◆ THE PROBLEM
Pick out each line of the records that includes the string "answers", and copy it.
*-*-*
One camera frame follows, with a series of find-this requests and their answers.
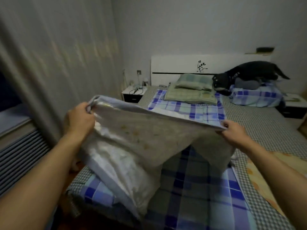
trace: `gray curtain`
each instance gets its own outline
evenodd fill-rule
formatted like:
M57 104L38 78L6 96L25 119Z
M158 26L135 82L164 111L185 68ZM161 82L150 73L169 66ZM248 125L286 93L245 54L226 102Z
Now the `gray curtain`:
M110 0L0 0L0 61L51 143L70 108L124 89Z

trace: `white wall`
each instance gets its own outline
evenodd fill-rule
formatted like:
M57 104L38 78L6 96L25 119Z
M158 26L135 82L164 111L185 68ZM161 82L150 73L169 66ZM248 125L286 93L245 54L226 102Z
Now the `white wall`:
M150 77L152 55L255 52L291 78L284 92L307 88L307 0L112 0L127 81Z

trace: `nightstand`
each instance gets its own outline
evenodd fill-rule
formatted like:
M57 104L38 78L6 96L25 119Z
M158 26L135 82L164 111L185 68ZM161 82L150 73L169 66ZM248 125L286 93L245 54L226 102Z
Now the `nightstand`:
M143 86L143 90L142 86L140 86L136 92L135 89L136 88L130 85L122 92L122 98L125 102L138 103L143 97L144 93L147 91L147 86Z
M298 129L307 116L307 101L298 94L287 93L276 109Z

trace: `drawer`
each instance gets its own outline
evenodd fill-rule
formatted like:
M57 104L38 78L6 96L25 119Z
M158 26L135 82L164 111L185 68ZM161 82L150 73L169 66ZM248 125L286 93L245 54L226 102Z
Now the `drawer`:
M303 119L307 108L303 107L293 107L293 106L286 106L283 107L279 105L276 109L285 117L285 118L292 118L292 119Z
M133 102L133 103L138 103L143 97L143 95L137 95L137 94L123 94L123 96L125 102Z

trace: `pillowcase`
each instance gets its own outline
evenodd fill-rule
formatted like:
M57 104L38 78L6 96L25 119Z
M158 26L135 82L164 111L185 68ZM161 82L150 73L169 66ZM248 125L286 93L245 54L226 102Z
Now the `pillowcase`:
M171 83L164 96L164 101L182 101L186 103L206 103L217 105L215 90L195 90L188 88L176 88Z
M185 73L176 82L176 88L191 88L197 90L211 90L213 80L207 75Z

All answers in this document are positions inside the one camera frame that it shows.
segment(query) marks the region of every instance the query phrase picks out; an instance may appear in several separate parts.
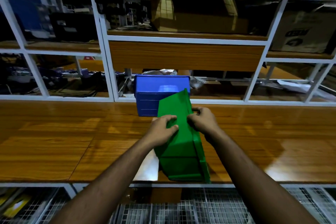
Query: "cardboard box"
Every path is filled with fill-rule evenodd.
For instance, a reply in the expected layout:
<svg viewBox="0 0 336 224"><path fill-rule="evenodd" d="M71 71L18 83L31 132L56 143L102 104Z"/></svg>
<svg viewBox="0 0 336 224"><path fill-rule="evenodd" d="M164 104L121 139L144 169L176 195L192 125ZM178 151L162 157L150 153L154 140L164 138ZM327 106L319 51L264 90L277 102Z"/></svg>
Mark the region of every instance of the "cardboard box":
<svg viewBox="0 0 336 224"><path fill-rule="evenodd" d="M286 11L275 33L271 50L323 53L336 30L336 13Z"/></svg>
<svg viewBox="0 0 336 224"><path fill-rule="evenodd" d="M152 0L151 22L160 32L248 32L248 20L229 16L224 0Z"/></svg>

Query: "forearm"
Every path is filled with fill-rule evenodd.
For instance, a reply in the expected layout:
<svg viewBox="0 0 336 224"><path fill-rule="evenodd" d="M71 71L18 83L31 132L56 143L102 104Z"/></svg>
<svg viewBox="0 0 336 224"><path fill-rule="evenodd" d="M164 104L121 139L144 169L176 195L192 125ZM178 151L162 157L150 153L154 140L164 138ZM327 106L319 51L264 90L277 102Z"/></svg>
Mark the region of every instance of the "forearm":
<svg viewBox="0 0 336 224"><path fill-rule="evenodd" d="M223 131L218 130L210 137L222 164L256 223L318 223Z"/></svg>
<svg viewBox="0 0 336 224"><path fill-rule="evenodd" d="M146 140L137 141L71 200L50 223L107 223L142 161L152 149Z"/></svg>

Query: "yellow item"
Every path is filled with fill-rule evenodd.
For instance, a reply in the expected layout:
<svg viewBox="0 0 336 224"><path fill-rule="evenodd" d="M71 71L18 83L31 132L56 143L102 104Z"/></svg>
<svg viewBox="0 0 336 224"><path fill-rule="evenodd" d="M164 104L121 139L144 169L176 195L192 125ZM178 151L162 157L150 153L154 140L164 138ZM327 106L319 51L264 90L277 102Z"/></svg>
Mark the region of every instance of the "yellow item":
<svg viewBox="0 0 336 224"><path fill-rule="evenodd" d="M17 190L18 188L9 188L6 192L0 195L0 206L2 206Z"/></svg>
<svg viewBox="0 0 336 224"><path fill-rule="evenodd" d="M31 198L31 196L25 194L19 196L6 209L6 211L3 213L3 216L7 218L13 218L31 200Z"/></svg>

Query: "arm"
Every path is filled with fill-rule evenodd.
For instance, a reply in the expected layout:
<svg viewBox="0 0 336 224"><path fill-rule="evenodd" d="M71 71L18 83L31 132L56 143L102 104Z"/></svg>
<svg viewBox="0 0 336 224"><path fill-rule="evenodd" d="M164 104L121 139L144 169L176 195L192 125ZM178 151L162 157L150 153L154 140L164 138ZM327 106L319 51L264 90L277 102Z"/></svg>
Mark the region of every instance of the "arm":
<svg viewBox="0 0 336 224"><path fill-rule="evenodd" d="M179 129L177 125L166 128L171 119L176 116L153 120L145 136L67 203L50 224L106 224L146 155Z"/></svg>
<svg viewBox="0 0 336 224"><path fill-rule="evenodd" d="M218 126L208 108L195 107L188 116L215 148L222 164L256 223L318 224L282 186L262 171Z"/></svg>

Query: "stacked blue bins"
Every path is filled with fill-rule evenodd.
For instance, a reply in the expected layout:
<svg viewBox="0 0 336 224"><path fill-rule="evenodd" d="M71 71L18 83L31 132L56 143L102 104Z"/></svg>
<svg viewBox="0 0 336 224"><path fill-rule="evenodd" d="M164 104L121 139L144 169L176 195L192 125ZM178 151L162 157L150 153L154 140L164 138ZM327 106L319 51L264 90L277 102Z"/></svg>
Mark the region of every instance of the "stacked blue bins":
<svg viewBox="0 0 336 224"><path fill-rule="evenodd" d="M139 116L158 115L159 101L184 89L190 94L189 76L136 75L134 95Z"/></svg>
*-*-*
◆ ANSWER SECTION
One camera frame follows, with a series of find-this requests and their answers.
All answers in this document are positions inside the one camera frame that it shows.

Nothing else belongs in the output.